● Task
Examine each line of the listing below. Copy those in which the string "every" appears.

● Extracted records
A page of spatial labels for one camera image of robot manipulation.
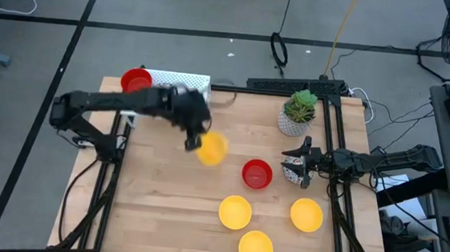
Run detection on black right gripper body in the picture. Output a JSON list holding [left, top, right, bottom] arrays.
[[303, 146, 335, 178]]

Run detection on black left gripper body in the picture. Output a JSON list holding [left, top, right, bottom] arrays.
[[164, 83, 216, 142]]

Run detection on black floral pattern bowl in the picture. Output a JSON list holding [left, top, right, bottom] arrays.
[[280, 154, 316, 188]]

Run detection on red plastic mini bowl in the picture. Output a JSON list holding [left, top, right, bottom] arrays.
[[119, 66, 155, 96], [240, 157, 275, 192]]

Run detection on white metal shelf rack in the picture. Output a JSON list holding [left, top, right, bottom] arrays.
[[119, 67, 214, 124]]

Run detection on potted succulent, patterned pot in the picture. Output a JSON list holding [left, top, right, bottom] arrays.
[[275, 86, 319, 140]]

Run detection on black perforated bar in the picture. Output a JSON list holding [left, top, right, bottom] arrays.
[[244, 72, 347, 108]]

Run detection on white paper sheet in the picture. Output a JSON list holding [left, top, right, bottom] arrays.
[[373, 172, 431, 223]]

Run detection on black bag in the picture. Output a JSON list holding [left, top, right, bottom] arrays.
[[375, 208, 447, 252]]

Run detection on white power cable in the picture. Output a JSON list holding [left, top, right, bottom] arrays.
[[345, 86, 379, 126]]

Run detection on black hanging cable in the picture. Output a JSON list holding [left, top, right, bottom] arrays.
[[267, 0, 295, 79]]

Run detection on yellow hanging cable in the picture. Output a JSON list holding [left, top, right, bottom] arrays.
[[323, 0, 361, 79]]

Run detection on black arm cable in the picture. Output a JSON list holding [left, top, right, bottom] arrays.
[[56, 155, 101, 248]]

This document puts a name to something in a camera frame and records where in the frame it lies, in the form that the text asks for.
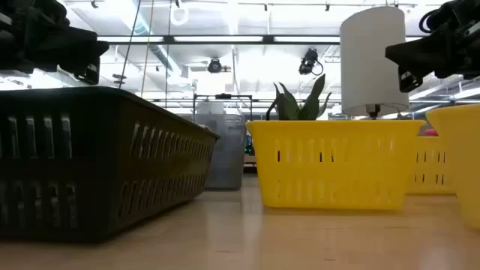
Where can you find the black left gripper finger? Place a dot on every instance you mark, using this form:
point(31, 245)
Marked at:
point(89, 73)
point(82, 47)

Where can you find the green background object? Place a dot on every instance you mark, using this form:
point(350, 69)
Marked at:
point(249, 148)

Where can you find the yellow slotted plastic basket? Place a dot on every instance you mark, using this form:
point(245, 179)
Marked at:
point(465, 157)
point(431, 165)
point(330, 180)

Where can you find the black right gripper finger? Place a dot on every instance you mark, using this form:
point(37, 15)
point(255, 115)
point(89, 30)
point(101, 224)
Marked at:
point(408, 80)
point(423, 56)

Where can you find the white background container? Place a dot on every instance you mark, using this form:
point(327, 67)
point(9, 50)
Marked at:
point(210, 108)

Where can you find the grey translucent plastic basket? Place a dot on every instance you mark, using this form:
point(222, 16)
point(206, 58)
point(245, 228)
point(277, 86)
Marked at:
point(228, 157)

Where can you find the black round ceiling spotlight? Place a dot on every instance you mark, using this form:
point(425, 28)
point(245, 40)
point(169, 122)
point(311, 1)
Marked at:
point(214, 66)

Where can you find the black slotted plastic basket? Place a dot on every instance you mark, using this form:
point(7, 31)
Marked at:
point(93, 168)

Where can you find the green snake plant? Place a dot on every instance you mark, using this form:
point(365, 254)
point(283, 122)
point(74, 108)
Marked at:
point(311, 105)

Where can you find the red background bin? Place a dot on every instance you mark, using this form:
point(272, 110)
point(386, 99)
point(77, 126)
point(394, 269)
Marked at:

● Exercise solution
Where can you find the black left gripper finger? Place a dot on every instance you mark, using this form:
Where can you find the green background object? Place a dot on every instance you mark, using this form:
Where can you find the yellow slotted plastic basket? Place a dot on every instance you mark, using this form:
Where can you find the black right gripper finger? Place a dot on every instance you mark, using this form:
Where can you find the white background container? Place a dot on every instance you mark, using this form:
Where can you find the grey translucent plastic basket? Place a dot on every instance you mark, using this form:
Where can you find the black round ceiling spotlight? Place a dot on every instance you mark, using this form:
Where can you find the black slotted plastic basket? Place a dot on every instance you mark, using this form:
Where can you find the green snake plant? Place a dot on every instance you mark, using this form:
Where can you find the red background bin? Place a dot on every instance you mark, using this form:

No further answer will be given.